Upon closer examination, the FFT does the following-sized runs of rotations and adds/subs on contiguously-placed coordinate pairs:

512 x 1 time
256 x 2 times
128 x 4
64 x 8
32 x 16
16 x 32
8 x 64
4 x 128
2 x 256
1 x 512

I've got a 16-pair CORDIC stuffer coded up, but I noticed it was slowing down when it got to the 8x64 operation.

All operation sets of size 16x32 and up are each taking only ~68us! So, it's getting 60% of the job done in only 420us. I need to code special cases for the last four operation sets to get the overall time minimized.

I think most of us would find the 16-pair pipelined CORDIC code interesting, even if not complete. The egg-beater comes in to play here, too. Is there any fixed phase relationship between ptra & ptrb in the inner loop, for 16 x 32 in particular? Or do the bit reversals make the address differences pretty random?

There are five instructions between wrlong a1,ptra++ and wrlong a1,ptrba++ which could be reduced to three with a few more instructions earlier.

Tony, how would you reorder that?

I have it like this now, for readability:
```.loop3		setq	#2-1		'read (bx,by)
rdlong	bx,ptrb

setq	by		'rotate (bx,by) by angle
qrotate	bx,angle

rdlong	ax,ptra

getqx	bx		'get rotated (bx,by)
getqy	by

shl	bx,#1		'(bx,by) = (ax-bx,ay-by)
subr	bx,ax
shl	by,#1
subr	by,ay

setq	#2-1		'write (ax,ay)
wrlong	ax,ptra++

setq	#2-1		'write (bx,by)
wrlong	bx,ptrb++

djnz	c2,#.loop3
```
• Posts: 2,099
edited 2019-12-21 21:05
Chip, what you have now is excellent, with the absolute minimum between the WRLONGs. SUBR is such as great instruction, yet so easily overlooked. I was re-ordering the SUBs and it's not worth showing now.

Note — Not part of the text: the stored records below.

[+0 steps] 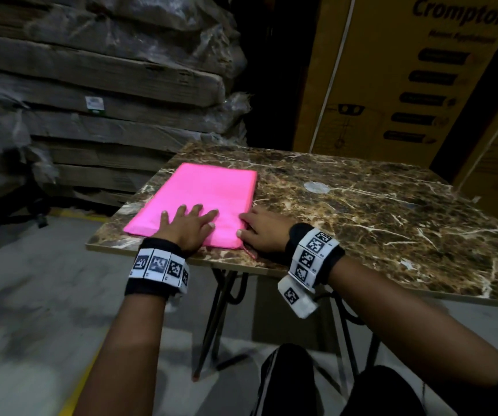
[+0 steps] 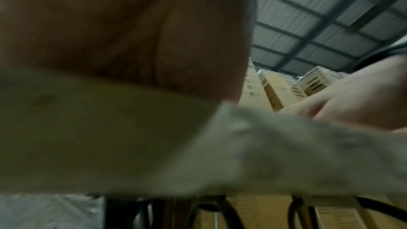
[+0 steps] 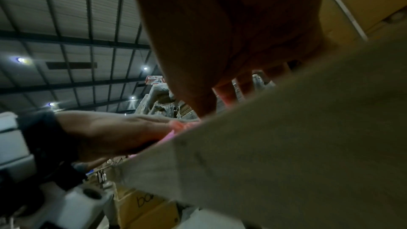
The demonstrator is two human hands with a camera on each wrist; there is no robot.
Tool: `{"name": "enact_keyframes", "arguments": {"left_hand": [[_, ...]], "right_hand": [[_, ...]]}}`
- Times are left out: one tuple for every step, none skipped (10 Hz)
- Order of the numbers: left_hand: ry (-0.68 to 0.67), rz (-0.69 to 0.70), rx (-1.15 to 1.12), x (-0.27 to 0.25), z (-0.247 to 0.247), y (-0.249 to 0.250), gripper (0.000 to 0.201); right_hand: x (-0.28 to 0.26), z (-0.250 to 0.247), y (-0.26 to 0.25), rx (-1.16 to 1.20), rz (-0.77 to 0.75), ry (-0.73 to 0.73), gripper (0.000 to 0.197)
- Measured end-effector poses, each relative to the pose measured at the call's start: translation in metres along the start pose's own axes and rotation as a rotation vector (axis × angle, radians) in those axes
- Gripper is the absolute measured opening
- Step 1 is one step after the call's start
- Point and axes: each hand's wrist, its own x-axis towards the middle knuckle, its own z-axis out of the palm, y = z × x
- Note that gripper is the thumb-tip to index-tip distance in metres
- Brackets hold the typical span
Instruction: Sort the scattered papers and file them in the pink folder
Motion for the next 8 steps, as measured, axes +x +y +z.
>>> {"name": "enact_keyframes", "arguments": {"left_hand": [[0.05,0.012,-0.018,0.0,0.002,-0.004,0.051],[0.09,0.002,-0.026,-0.005,0.004,0.002,0.051],[0.197,-0.005,-0.095,-0.015,0.007,0.016,0.049],[0.319,0.044,-0.204,-0.026,0.008,0.031,0.049],[0.461,0.194,-0.308,-0.047,0.014,0.071,0.045],[0.477,0.282,-0.345,-0.058,0.021,0.105,0.044],[0.435,0.377,-0.319,-0.054,0.036,0.155,0.049],[0.377,0.401,-0.236,-0.046,0.046,0.18,0.053]], "right_hand": [[0.005,0.002,-0.002,0.027,0.01,-0.019,0.057],[-0.001,0.002,0.004,0.043,-0.017,-0.029,0.059],[-0.027,0.002,0.019,0.092,-0.06,0.012,0.06],[-0.054,0.005,0.039,0.174,-0.041,0.074,0.056],[-0.098,0.017,0.079,0.286,0.063,0.196,0.053],[-0.124,0.031,0.106,0.295,0.166,0.304,0.054],[-0.152,0.051,0.136,0.288,0.288,0.477,0.054],[-0.162,0.058,0.146,0.216,0.368,0.545,0.056]]}}
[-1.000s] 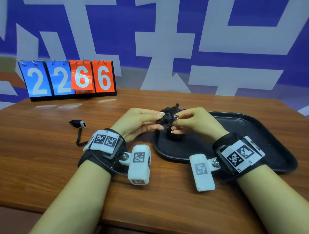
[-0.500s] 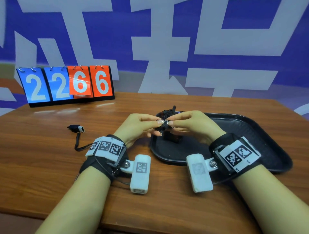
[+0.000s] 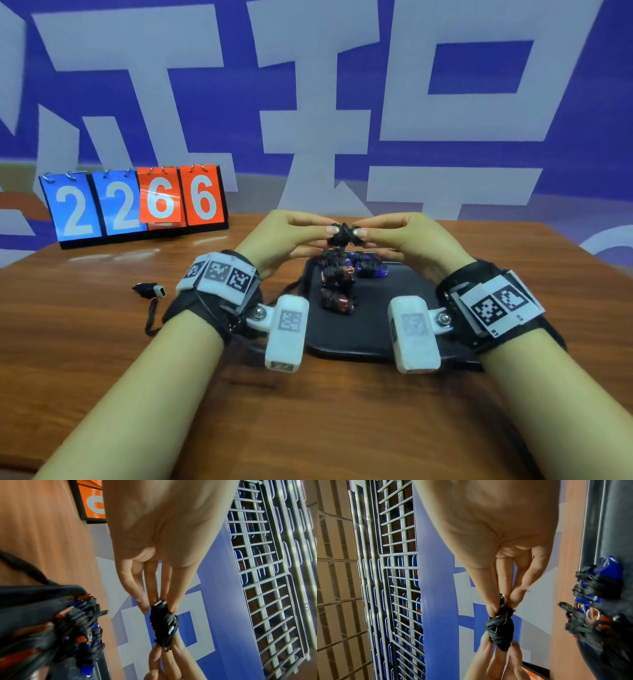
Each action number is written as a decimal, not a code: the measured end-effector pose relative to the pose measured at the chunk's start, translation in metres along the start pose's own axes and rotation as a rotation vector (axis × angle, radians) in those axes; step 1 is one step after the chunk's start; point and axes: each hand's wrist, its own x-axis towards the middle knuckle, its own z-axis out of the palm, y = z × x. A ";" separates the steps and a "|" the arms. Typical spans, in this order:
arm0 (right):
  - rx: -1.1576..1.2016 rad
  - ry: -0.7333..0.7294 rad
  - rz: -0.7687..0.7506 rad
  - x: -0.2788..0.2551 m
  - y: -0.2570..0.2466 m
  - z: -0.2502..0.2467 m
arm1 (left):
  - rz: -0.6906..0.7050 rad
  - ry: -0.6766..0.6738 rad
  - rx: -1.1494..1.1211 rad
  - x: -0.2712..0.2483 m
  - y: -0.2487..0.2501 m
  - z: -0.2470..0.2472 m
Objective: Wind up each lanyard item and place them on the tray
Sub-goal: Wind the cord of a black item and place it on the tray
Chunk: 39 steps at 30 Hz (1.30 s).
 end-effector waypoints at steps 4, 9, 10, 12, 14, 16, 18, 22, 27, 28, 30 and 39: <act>-0.021 0.024 0.013 0.005 0.000 -0.019 | -0.014 0.005 0.156 0.016 0.009 0.012; -0.092 0.008 0.067 0.015 0.017 -0.038 | -0.028 0.004 0.292 0.034 -0.002 0.031; -0.122 0.010 0.075 0.016 0.022 -0.040 | -0.046 -0.010 0.309 0.038 -0.007 0.035; -0.176 0.022 0.098 0.018 0.032 -0.043 | -0.096 -0.023 0.317 0.045 -0.015 0.040; -0.207 0.027 0.127 0.021 0.038 -0.045 | -0.119 -0.026 0.365 0.050 -0.020 0.044; -0.250 0.028 0.155 0.026 0.043 -0.047 | -0.114 -0.050 0.459 0.056 -0.024 0.048; -0.310 0.032 0.178 0.031 0.046 -0.048 | -0.113 -0.083 0.561 0.060 -0.026 0.053; -0.416 0.038 0.220 0.043 0.054 -0.049 | -0.157 -0.148 0.716 0.062 -0.026 0.060; -0.377 0.047 0.267 0.041 0.056 -0.049 | -0.180 -0.203 0.776 0.062 -0.026 0.061; -0.376 0.047 0.274 0.040 0.056 -0.049 | -0.183 -0.211 0.772 0.062 -0.027 0.061; -0.365 0.039 0.291 0.040 0.056 -0.048 | -0.186 -0.221 0.774 0.063 -0.028 0.060; -0.463 0.018 0.363 0.044 0.056 -0.041 | -0.173 -0.270 0.813 0.061 -0.028 0.056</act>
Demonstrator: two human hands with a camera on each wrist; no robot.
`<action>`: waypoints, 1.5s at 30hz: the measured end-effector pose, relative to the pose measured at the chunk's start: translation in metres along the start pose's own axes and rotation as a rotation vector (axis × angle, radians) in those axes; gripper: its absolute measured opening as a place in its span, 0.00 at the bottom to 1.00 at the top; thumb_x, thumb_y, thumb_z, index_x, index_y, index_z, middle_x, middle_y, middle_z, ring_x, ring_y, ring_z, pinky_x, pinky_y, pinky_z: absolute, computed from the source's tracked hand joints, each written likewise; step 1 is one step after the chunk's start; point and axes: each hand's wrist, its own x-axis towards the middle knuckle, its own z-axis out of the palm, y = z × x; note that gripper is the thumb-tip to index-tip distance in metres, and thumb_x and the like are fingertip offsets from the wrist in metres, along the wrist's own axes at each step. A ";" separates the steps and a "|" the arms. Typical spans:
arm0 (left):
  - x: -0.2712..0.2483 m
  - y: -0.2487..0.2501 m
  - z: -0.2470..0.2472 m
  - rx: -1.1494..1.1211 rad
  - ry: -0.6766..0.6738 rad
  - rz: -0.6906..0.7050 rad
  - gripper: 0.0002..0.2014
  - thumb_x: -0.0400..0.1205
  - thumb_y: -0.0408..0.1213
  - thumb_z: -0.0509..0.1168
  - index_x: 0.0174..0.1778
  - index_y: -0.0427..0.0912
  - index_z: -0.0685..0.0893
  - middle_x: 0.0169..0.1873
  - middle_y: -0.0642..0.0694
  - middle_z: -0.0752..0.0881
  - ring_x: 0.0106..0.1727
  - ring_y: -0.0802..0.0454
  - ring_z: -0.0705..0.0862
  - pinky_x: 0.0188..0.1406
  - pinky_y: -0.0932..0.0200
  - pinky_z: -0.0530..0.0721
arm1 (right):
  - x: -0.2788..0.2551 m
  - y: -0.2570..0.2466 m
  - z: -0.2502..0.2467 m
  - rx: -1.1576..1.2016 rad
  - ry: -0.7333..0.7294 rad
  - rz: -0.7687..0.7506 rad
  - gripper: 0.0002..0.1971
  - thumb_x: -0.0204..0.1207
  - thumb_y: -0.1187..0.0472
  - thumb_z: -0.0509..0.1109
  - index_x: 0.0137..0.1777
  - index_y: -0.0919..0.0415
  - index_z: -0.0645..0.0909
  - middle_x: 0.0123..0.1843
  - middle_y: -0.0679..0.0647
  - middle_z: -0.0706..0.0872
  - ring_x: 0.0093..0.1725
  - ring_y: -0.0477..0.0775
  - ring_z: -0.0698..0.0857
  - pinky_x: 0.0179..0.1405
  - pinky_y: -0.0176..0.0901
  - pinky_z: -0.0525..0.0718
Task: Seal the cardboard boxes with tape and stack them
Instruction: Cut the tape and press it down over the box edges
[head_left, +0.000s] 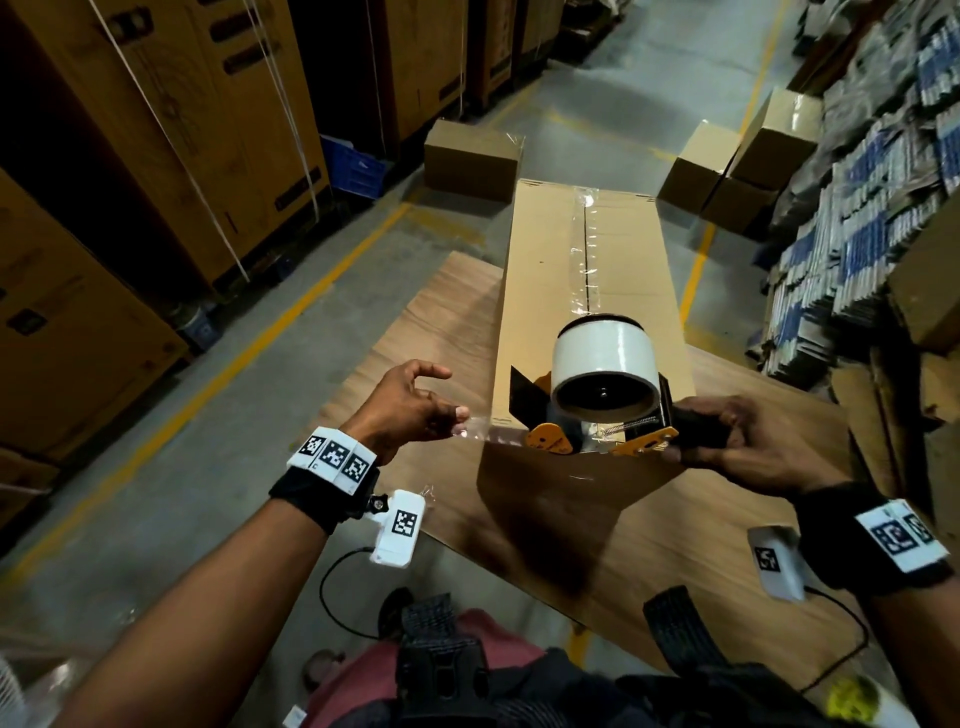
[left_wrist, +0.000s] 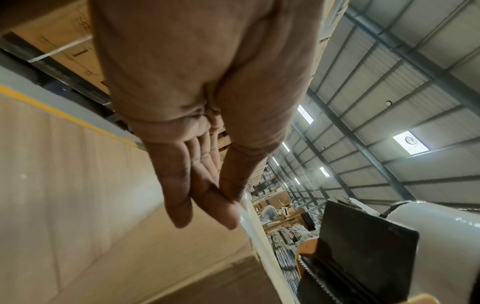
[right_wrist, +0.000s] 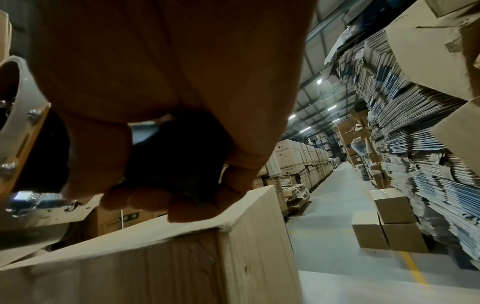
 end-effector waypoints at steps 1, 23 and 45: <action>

Could we use REP in the inner loop?
• Posts: 14,112
TonyB_ wrote: »
Chip, what you have now is really excellent, with the absolute minimum between the WRLONGs. SUBR is such as great instruction, yet so easily overlooked. I was re-ordering the SUBs and it's not worth showing now.

Could we use REP in the inner loop?

We could use REP, but it wouldn't save much time. Also, it would block interrupts.